Groups were as follows: 1) K0, negative control group/placebo, no treatment or high-fat food (only given aquadest 0.5 ml); 2) K1, positive control group, diet of HFC (quail yolk); 3) K2, HFC + cinnamon extract (CE) dose 2mg/20g body weight (BW); 4) K3, HFC + CE dose 4mg/20gBW; 5) K4, HFC + CE dose 8mg/20gBW.
The study was conducted for 28 days.
Cinnamon extract. CE was given to the mice every morning at 8:00 am. Animals were kept during research in the mice laboratory in the Pharmacology laboratory. Before being given CE, it was dissolved with aquadest. The extract was given to the mice orally using feeding tubes. CE interventions began on the 15th day until the 28th day.
Cinnamon extract ( Cinnamomum burmannii) was obtained as Herbilogy Cinnamon Extract Powder® (PT.Phytochemindo Reksa, Bogor, Indonesia; batch no. 033CT).
High-fat containing food. The quail yolk was used to induce hypercholesterolemia, because the concentration of the lipid in quail yolk is higher than chicken egg yolk 8. A dosage of 0.5ml/day was given until day 28. The administration of quail yolk was done orally using feeding tubes as per the administration of CE.

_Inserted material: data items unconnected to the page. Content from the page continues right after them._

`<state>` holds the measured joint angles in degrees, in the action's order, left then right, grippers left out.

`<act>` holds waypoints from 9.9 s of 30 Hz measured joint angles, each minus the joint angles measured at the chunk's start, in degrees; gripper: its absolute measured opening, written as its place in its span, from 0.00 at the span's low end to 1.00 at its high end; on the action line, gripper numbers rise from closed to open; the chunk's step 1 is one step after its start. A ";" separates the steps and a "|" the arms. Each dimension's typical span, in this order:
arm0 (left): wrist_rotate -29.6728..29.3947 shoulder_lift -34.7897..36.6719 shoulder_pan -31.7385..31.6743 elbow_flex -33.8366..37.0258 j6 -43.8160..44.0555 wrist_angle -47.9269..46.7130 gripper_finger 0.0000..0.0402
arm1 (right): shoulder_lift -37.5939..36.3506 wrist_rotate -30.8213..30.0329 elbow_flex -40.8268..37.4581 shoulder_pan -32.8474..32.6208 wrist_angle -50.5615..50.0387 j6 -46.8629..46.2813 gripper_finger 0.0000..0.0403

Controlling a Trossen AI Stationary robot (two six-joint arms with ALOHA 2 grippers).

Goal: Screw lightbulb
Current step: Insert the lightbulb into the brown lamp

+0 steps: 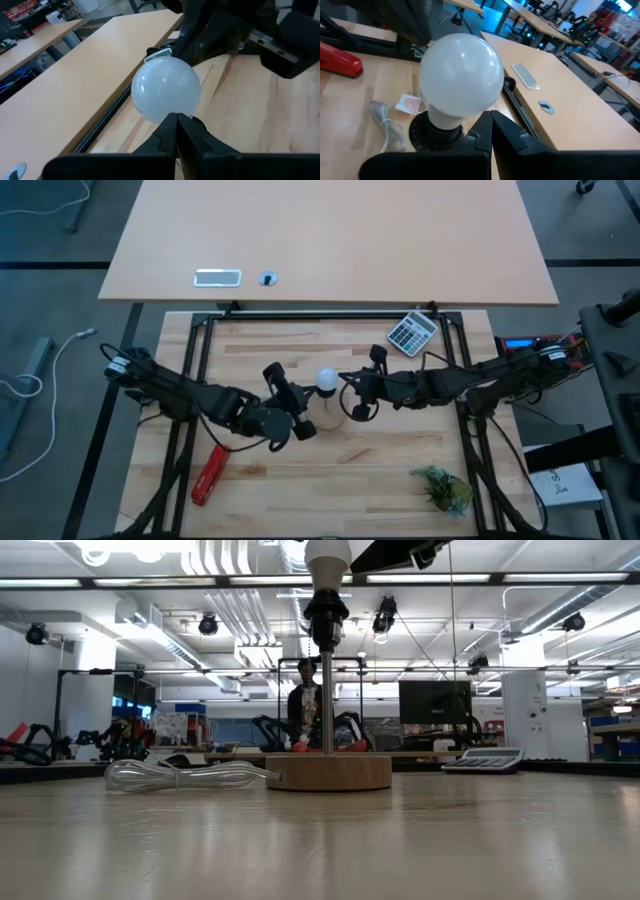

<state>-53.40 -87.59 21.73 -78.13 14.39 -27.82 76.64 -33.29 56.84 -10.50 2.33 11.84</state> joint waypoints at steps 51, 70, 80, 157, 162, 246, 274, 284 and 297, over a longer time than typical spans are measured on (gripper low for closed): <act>0.45 -1.66 -1.81 -0.15 2.16 -1.71 0.00 | -0.52 1.68 -0.02 -1.26 0.30 1.74 0.00; -1.50 -1.38 -1.30 -1.08 2.64 -3.82 0.00 | -0.72 -4.66 -0.02 -3.26 -2.06 0.39 0.00; 3.03 -1.47 -0.97 -1.22 3.10 -1.54 0.00 | -0.61 0.89 -0.02 -0.20 -0.44 0.77 0.00; 3.27 0.91 0.14 -0.81 6.60 -5.77 0.00 | 0.20 -3.72 -0.07 -0.48 -1.83 1.60 0.00; 3.89 -0.44 -0.90 -0.81 5.40 -4.80 0.00 | 0.17 0.60 -0.07 -0.22 1.17 2.46 0.00; 3.60 -1.10 -1.93 -1.22 5.64 -4.54 0.00 | 0.35 3.49 -0.04 -0.29 2.08 1.61 0.00; 3.40 -0.44 -0.98 -1.31 7.41 -5.78 0.00 | 0.26 0.07 -0.04 0.89 0.15 -0.02 0.00; 3.39 -0.72 -2.89 -0.96 6.97 -5.68 0.00 | 0.35 4.56 -0.04 1.31 0.24 0.19 0.00; 2.98 -0.70 -3.25 -0.08 7.78 -6.25 0.00 | 0.31 6.68 -0.04 -0.56 0.38 -0.41 0.00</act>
<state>-50.42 -88.29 18.48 -78.21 22.17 -34.07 76.95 -26.61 56.80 -11.06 2.71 11.43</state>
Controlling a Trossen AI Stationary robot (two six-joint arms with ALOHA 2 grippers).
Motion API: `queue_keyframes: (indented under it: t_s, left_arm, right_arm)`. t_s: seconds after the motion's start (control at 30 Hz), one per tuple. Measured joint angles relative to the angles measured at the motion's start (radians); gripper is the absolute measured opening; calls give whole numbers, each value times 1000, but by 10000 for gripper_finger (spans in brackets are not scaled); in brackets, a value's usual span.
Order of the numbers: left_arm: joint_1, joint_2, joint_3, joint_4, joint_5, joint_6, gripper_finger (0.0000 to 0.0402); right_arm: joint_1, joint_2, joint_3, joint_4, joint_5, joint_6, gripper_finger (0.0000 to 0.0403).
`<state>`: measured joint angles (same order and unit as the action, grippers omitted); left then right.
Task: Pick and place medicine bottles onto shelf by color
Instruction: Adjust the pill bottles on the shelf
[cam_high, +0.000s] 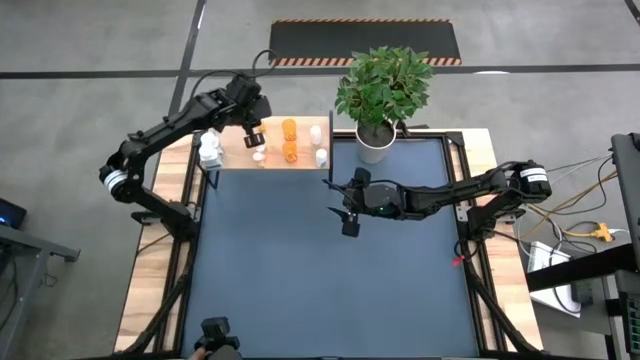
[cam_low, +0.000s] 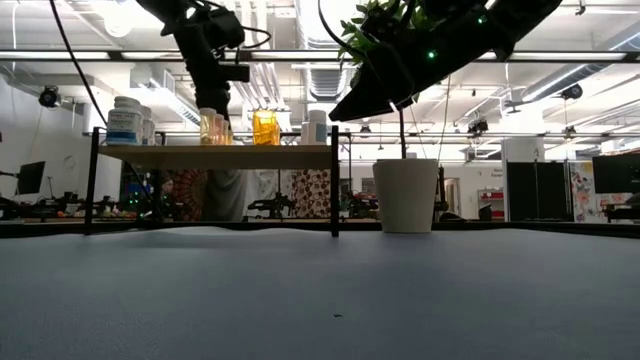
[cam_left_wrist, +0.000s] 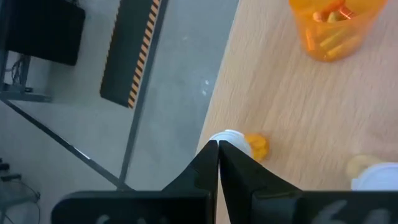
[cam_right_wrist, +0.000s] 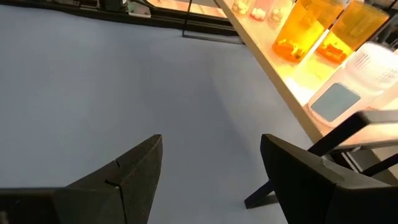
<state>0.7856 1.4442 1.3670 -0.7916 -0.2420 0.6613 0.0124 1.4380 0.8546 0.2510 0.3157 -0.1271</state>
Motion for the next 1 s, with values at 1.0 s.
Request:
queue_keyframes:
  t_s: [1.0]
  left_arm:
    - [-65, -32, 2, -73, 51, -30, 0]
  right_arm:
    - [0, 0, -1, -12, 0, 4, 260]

Determination of dose of cinnamon. Based on research by Vanessa et al. in 2013, who saw a decrease in total blood cholesterol levels in white rats ( Rattus norvegicus) by administering instant cinnamon powder drink (C innamomum burmannii BI.) at a dose of 14.4 mg and 43.2 mg for 7 days. In their research, it was found that a dose of 14.4 mg can reduce cholesterol levels in rats. Therefore we used a dose of 14.4 mg, because it was effective and efficient 15. We converted its dose to mice and increased it with variation doses of 2, 4 and 8 mg. The value converted from 200g rat to 20g mice is 0.14.
Laboratory analysis
Measurement of total cholesterol and BW of mice was performed on days 0, 14 and 28 (every two weeks). Anesthesia ketamine/xylazine 0.1 ml was injected intraperitoneal before the mice’s tail cutting off 12, 13.

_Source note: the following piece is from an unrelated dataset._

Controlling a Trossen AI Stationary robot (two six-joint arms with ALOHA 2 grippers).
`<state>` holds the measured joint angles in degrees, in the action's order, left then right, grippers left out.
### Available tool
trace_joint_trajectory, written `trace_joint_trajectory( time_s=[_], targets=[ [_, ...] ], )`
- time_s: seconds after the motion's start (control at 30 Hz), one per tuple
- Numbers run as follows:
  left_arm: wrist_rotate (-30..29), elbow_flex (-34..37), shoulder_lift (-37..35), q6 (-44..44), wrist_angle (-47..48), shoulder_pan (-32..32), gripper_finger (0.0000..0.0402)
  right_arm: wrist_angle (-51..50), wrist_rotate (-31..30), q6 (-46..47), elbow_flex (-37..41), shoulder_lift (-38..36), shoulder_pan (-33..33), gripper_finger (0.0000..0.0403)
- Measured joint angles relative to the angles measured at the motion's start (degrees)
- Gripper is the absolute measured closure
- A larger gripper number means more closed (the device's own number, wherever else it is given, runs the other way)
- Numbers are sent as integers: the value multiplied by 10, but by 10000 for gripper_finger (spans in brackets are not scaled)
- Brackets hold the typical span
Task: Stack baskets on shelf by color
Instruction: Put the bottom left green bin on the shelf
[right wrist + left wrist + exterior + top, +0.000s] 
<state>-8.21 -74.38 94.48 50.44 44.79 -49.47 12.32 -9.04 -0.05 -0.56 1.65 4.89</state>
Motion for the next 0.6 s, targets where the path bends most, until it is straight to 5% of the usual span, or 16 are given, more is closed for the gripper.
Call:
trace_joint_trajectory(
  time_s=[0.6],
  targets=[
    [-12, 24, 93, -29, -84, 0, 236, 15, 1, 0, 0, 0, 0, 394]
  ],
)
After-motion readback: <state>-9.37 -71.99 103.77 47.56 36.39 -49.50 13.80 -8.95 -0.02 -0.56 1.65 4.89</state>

Mice tails were cut 2 – 5mm to draw blood, which was then assessed for total cholesterol using the digital autocheck ® cholesterol measurement tool. Mice were weighed using a digital scale.
Statistical analysis
Data were analyzed using SPSS 24. The number average of sample data presented as mean ± SD. The one-way ANOVA statistical analysis to indicate the effects of treatments for all group. If the result is significant (p < 0.05), then bootstrapping was performed using post-hoc Bonferroni for differentiating between each group.
Results
Figure 1 shows that groups K0 (negative controls), K1 (positive controls), K2 (CE 2 mg/20gBW), K3 (CE 4 mg/20gBW), and K4 (CE 8 mg/20gBW), had a decrease in total cholesterol levels. There is a significant difference in total cholesterol among the groups (p=0.001 between groups). A post-hoc Bonferroni test was performed to see the difference in total cholesterol averages within each group.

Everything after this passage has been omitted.